- _DATA EXCERPTS_:
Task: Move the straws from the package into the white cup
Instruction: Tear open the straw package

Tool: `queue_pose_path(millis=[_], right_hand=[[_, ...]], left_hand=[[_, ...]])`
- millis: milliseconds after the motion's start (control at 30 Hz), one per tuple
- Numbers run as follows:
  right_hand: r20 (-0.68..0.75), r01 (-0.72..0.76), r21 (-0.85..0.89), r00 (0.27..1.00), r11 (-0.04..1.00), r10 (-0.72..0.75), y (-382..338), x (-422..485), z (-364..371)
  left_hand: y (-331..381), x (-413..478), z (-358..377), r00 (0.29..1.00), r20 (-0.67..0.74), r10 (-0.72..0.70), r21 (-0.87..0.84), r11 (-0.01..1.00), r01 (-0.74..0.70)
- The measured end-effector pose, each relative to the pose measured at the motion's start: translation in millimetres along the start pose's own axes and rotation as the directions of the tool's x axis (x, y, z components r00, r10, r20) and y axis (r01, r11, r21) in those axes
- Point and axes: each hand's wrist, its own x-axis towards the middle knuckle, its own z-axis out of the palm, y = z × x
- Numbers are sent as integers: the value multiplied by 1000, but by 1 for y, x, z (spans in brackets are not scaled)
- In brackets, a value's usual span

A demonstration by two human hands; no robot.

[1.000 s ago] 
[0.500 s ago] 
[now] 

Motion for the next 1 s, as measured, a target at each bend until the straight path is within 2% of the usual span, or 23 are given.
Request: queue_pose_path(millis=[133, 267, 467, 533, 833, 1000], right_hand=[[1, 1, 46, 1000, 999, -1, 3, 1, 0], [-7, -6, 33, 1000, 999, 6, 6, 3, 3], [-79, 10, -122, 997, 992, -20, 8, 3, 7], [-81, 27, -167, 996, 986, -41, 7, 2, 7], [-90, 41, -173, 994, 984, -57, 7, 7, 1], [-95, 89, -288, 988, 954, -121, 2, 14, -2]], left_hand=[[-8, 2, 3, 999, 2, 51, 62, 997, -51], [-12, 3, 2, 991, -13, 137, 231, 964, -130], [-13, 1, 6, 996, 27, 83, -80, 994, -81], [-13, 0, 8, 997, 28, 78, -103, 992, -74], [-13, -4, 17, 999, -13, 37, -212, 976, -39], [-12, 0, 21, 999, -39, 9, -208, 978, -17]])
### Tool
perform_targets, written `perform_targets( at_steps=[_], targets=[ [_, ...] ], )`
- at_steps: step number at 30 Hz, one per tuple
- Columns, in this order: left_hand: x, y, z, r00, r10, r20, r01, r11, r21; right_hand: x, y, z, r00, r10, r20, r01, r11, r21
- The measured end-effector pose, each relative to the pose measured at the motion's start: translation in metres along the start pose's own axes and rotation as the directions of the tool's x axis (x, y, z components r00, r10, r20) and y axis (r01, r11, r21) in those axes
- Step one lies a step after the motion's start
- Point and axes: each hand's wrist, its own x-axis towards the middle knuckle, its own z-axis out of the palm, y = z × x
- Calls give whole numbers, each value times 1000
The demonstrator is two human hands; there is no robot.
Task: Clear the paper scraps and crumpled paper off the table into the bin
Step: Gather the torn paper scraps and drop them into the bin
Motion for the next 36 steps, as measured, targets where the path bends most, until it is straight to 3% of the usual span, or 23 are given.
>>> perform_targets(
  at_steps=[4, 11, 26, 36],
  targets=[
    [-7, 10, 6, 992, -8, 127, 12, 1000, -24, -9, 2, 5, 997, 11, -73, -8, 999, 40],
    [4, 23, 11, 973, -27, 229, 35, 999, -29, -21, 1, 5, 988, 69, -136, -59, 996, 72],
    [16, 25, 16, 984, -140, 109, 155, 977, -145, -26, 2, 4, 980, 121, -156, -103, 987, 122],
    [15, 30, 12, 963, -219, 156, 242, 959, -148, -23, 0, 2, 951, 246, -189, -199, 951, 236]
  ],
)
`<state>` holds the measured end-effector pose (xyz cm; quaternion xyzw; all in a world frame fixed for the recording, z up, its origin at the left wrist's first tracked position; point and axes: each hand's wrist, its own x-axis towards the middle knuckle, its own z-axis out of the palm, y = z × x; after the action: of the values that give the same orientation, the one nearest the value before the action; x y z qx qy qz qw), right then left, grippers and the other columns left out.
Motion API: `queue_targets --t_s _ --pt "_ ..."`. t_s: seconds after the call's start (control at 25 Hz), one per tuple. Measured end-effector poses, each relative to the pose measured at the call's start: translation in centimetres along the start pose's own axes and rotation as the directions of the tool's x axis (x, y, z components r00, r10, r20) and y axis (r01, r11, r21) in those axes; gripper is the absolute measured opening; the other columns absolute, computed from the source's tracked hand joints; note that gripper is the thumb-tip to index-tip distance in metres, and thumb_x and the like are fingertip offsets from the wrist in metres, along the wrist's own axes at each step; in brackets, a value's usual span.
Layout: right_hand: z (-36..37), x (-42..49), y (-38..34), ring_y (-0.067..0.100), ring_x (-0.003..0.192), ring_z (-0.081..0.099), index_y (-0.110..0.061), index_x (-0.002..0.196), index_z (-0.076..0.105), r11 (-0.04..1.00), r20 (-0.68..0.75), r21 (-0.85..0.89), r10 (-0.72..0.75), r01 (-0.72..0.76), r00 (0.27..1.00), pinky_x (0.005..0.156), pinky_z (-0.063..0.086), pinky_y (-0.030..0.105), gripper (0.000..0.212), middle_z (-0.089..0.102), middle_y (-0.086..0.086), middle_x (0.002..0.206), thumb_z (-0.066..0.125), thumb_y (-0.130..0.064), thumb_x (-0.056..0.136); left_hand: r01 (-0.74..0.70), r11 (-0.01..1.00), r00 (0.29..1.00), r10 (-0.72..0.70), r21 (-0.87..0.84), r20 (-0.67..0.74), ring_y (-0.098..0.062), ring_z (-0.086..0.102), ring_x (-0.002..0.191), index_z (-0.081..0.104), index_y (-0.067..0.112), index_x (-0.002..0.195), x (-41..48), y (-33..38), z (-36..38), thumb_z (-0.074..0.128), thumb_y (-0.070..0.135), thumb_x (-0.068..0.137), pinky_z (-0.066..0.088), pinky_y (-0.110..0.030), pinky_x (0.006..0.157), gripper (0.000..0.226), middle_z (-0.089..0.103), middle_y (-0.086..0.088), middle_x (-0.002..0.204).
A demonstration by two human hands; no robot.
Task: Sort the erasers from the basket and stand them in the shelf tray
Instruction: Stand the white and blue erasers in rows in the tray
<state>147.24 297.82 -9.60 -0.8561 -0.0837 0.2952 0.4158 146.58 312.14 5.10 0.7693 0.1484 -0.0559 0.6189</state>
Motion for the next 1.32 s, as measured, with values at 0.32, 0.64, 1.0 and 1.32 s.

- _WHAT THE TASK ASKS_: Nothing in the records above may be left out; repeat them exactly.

- _YOUR RESPONSE_:
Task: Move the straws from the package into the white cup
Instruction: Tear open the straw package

Tool: `queue_pose_path(millis=[_], right_hand=[[_, ...]], left_hand=[[_, ...]])`
- millis: milliseconds after the motion's start (control at 30 Hz), one per tuple
- Numbers run as follows:
  right_hand: r20 (-0.68..0.75), r01 (-0.72..0.76), r21 (-0.85..0.89), r00 (0.27..1.00), r11 (-0.04..1.00), r10 (-0.72..0.75), y (-382..338), x (-422..485), z (-364..371)
  left_hand: y (-331..381), x (-413..478), z (-358..377), r00 (0.29..1.00), r20 (-0.67..0.74), r10 (-0.72..0.70), r21 (-0.87..0.84), r11 (-0.01..1.00), r01 (-0.74..0.70)
- The measured end-effector pose, each relative to the pose measured at the motion's start: translation in millimetres along the start pose's own axes and rotation as the directions of the tool's x axis (x, y, z components r00, r10, r20) and y axis (r01, r11, r21) in those axes
- Point and axes: each hand's wrist, its own x-axis towards the middle knuckle, its own z-axis out of the palm, y = z × x
- Numbers are sent as integers: the value multiplied by 1000, but by 1 for y, x, z (spans in brackets are not scaled)
- In brackets, a value's usual span

A demonstration by two human hands; no robot.

[1.000 s ago] 
[0.500 s ago] 
[now] 

Motion for the next 1 s, as measured, a target at each bend until the straight path is within 2% of the usual span, or 23 are given.
Request: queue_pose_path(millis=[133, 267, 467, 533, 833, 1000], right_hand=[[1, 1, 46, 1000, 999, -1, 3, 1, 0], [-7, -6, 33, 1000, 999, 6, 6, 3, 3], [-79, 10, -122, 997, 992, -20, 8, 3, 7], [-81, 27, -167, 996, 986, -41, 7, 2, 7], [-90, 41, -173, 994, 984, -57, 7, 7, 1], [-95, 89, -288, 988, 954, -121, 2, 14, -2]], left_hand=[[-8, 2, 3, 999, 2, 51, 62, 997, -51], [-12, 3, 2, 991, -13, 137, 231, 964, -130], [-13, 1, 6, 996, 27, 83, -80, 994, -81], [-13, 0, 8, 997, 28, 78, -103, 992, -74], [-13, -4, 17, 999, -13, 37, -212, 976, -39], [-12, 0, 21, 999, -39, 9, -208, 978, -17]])
### Tool
perform_targets, written `perform_targets( at_steps=[_], targets=[ [_, ...] ], )`
- at_steps: step number at 30 Hz, one per tuple
- Columns, in this order: left_hand: x, y, z, r00, r10, r20, r01, r11, r21; right_hand: x, y, z, r00, r10, r20, r01, r11, r21
- The measured end-effector pose, each relative to the pose measured at the motion's start: translation in metres along the start pose's own axes and rotation as the directions of the tool's x axis (x, y, z components r00, r10, r20) and y axis (r01, r11, r21) in those axes
- Step one lies a step after the motion's start
- Point and axes: each hand's wrist, its own x-axis towards the middle knuckle, its own z-axis out of the palm, y = z × x
- Calls give whole numbers, each value times 1000
The demonstrator is two human hands; there is no robot.
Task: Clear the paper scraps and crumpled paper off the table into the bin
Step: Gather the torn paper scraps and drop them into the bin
Motion for the next 36 steps, as measured, targets where the path bends most, until it is straight to 3% of the usual span, or 23 are given.
>>> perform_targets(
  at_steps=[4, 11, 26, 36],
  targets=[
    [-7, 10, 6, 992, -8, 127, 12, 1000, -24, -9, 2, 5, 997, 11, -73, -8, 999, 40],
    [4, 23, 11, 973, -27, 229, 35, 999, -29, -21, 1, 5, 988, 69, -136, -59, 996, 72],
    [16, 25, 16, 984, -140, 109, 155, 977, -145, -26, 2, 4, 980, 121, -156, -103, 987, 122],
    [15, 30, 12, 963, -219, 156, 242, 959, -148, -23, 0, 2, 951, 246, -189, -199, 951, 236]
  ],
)
`<state>` holds the measured end-effector pose (xyz cm; quaternion xyzw; all in a world frame fixed for the recording, z up, its origin at the left wrist's first tracked position; point and axes: each hand's wrist, its own x-axis towards the middle knuckle, its own z-axis out of the palm, y = z × x; after the action: of the values that give the same orientation, the one nearest the value before the action; x y z qx qy qz qw), right then left, grippers and the other columns left out.
Motion API: `queue_targets --t_s _ --pt "_ ..."`. t_s: seconds after the call's start (control at 25 Hz), one per tuple. Measured end-effector poses, each relative to the pose measured at the call's start: translation in centimetres along the start pose's own axes and rotation as the directions of the tool's x axis (x, y, z components r00, r10, r20) and y axis (r01, r11, r21) in those axes; gripper is the absolute measured opening; the other columns absolute, computed from the source's tracked hand joints; note that gripper is the thumb-tip to index-tip distance in metres, and thumb_x and the like are fingertip offsets from the wrist in metres, along the wrist's own axes at each step; in brackets, a value's usual span.
Layout: right_hand: z (-36..37), x (-42..49), y (-38..34), ring_y (-0.067..0.100), ring_x (-0.003..0.192), ring_z (-0.081..0.099), index_y (-0.110..0.061), index_x (-0.002..0.196), index_z (-0.076..0.105), r11 (-0.04..1.00), r20 (-0.68..0.75), r21 (-0.85..0.89), r10 (-0.72..0.75), r01 (-0.72..0.76), r00 (0.27..1.00), pinky_x (0.005..0.156), pinky_z (-0.063..0.086), pinky_y (-0.030..0.105), gripper (0.000..0.212), middle_z (-0.089..0.102), middle_y (-0.086..0.086), middle_x (0.002..0.206), thumb_z (-0.066..0.125), thumb_y (-0.130..0.064), thumb_x (-0.056..0.136); left_hand: r01 (-0.74..0.70), r11 (-0.01..1.00), r00 (0.29..1.00), r10 (-0.72..0.70), r21 (-0.87..0.84), r20 (-0.67..0.74), ring_y (-0.098..0.062), ring_z (-0.086..0.102), ring_x (-0.002..0.191), index_z (-0.081..0.104), index_y (-0.067..0.112), index_x (-0.002..0.195), x (-41..48), y (-33..38), z (-36..38), thumb_z (-0.074..0.128), thumb_y (-0.070..0.135), thumb_x (-0.068..0.137), pinky_z (-0.066..0.088), pinky_y (-0.110..0.030), pinky_x (0.006..0.157), gripper (0.000..0.226), middle_z (-0.089..0.103), middle_y (-0.086..0.088), middle_x (-0.002..0.204).
A demonstration by two human hands; no robot.
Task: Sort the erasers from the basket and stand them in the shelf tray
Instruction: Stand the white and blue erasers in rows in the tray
<state>147.24 297.82 -9.60 -0.8561 -0.0837 0.2952 0.4158 146.58 312.14 5.10 0.7693 0.1484 -0.0559 0.6189</state>
Motion for the next 1.32 s, as measured, with values at 0.32, 0.64, 1.0 and 1.32 s.

Nothing further is needed for this exercise.